On the huge Internet site Ancestry World Tree/World Connect, I found two family trees which listed Henry Lindsey, with wife Elizabeth Smith, and parents William Lindsey and Mary Barksdale. On these identical sites (one probably a copy of the other), there are several siblings for Henry, including a Jesse Lindsey. If accurate, that would mean that our Jesse was named for an uncle. There is an entry on Ancestry.com, a subscription site, which lists a Jesse Lindsay born May 24, 1776 to William Lindsay and Mary Barksdale. A similar entry appears on the LDS FamilySearch site.
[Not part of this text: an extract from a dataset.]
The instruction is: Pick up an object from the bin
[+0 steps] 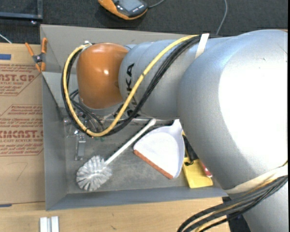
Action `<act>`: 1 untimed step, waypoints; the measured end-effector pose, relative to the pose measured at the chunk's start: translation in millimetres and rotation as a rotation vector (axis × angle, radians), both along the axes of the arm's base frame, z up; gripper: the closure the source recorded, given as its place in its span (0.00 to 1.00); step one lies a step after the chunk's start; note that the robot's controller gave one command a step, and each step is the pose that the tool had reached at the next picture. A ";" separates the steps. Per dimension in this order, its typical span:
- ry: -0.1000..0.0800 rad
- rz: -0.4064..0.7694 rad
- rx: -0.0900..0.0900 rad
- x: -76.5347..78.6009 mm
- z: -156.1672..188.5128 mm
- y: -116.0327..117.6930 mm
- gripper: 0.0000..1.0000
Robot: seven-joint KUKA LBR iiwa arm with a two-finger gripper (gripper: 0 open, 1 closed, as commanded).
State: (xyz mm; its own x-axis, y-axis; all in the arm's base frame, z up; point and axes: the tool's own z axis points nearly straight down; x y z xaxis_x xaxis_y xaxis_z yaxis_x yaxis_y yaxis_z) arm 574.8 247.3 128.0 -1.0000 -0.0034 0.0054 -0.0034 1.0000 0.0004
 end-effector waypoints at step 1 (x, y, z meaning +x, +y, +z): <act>0.000 -0.001 0.000 -0.4 1.3 -0.6 0.00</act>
Offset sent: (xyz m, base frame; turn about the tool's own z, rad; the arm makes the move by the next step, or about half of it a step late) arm -0.0586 -0.0051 0.0903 -0.2791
The earlier Jesse married Leah Hurst (my second cousin, four times removed), the daughter of his stepfather Capt. John Hurst from an earlier marriage, in Greene County, Tennessee, on February 7, 1800. They later moved to Indiana.

 

For further proof of the connections between the first William Lindsey of Carroll County, his wife Mary Barksdale, her second husband Capt. John Hurst, and William’s grandson William Lindsey, based on traditional genealogy and DNA testing, see my discussion of the Hurst-Lindsey connections. Also see the Lindsay International DNA Project website, which demonstrates the close Y-chromosome DNA connection between a descendant of the first William Lindsey and Mary Barksdale and a descendant of Henry Lindsey Sr.’ son James.

 

In summary, there are many connections between Jesse Lindsey and the Carroll County Lindsey family. Jesse’s birth date falls logically in the list of Henry Lindsey’s other children. William Lindsey lived in Wythe County, was probably associated with Jesse’s wife’s family, and bought adjoining properties with Jesse from the same person on the same day. Jesse and William’s lands were only a few miles down Big Reed Island Creek from Henry Lindsey. Jesse’s son John H. Lindsey attended and taught school in Carroll and married into the same Carroll County Mitchell family which had three other marriages to the Lindsey family. Jesse named sons after his brothers William and Stephen. James Lindsey named a son Jesse P. Lindsey. Several Internet sites suggest that Jesse was named after his uncle. A century-old newspaper article connected Jesse to his brother William. Jesse’s granddaughter’s notebook identified two of his brothers and a sister. There should no longer be any question; Jesse Lindsey was the son of Henry Lindsey Sr. and Elizabeth Smith of Carroll County, Virginia.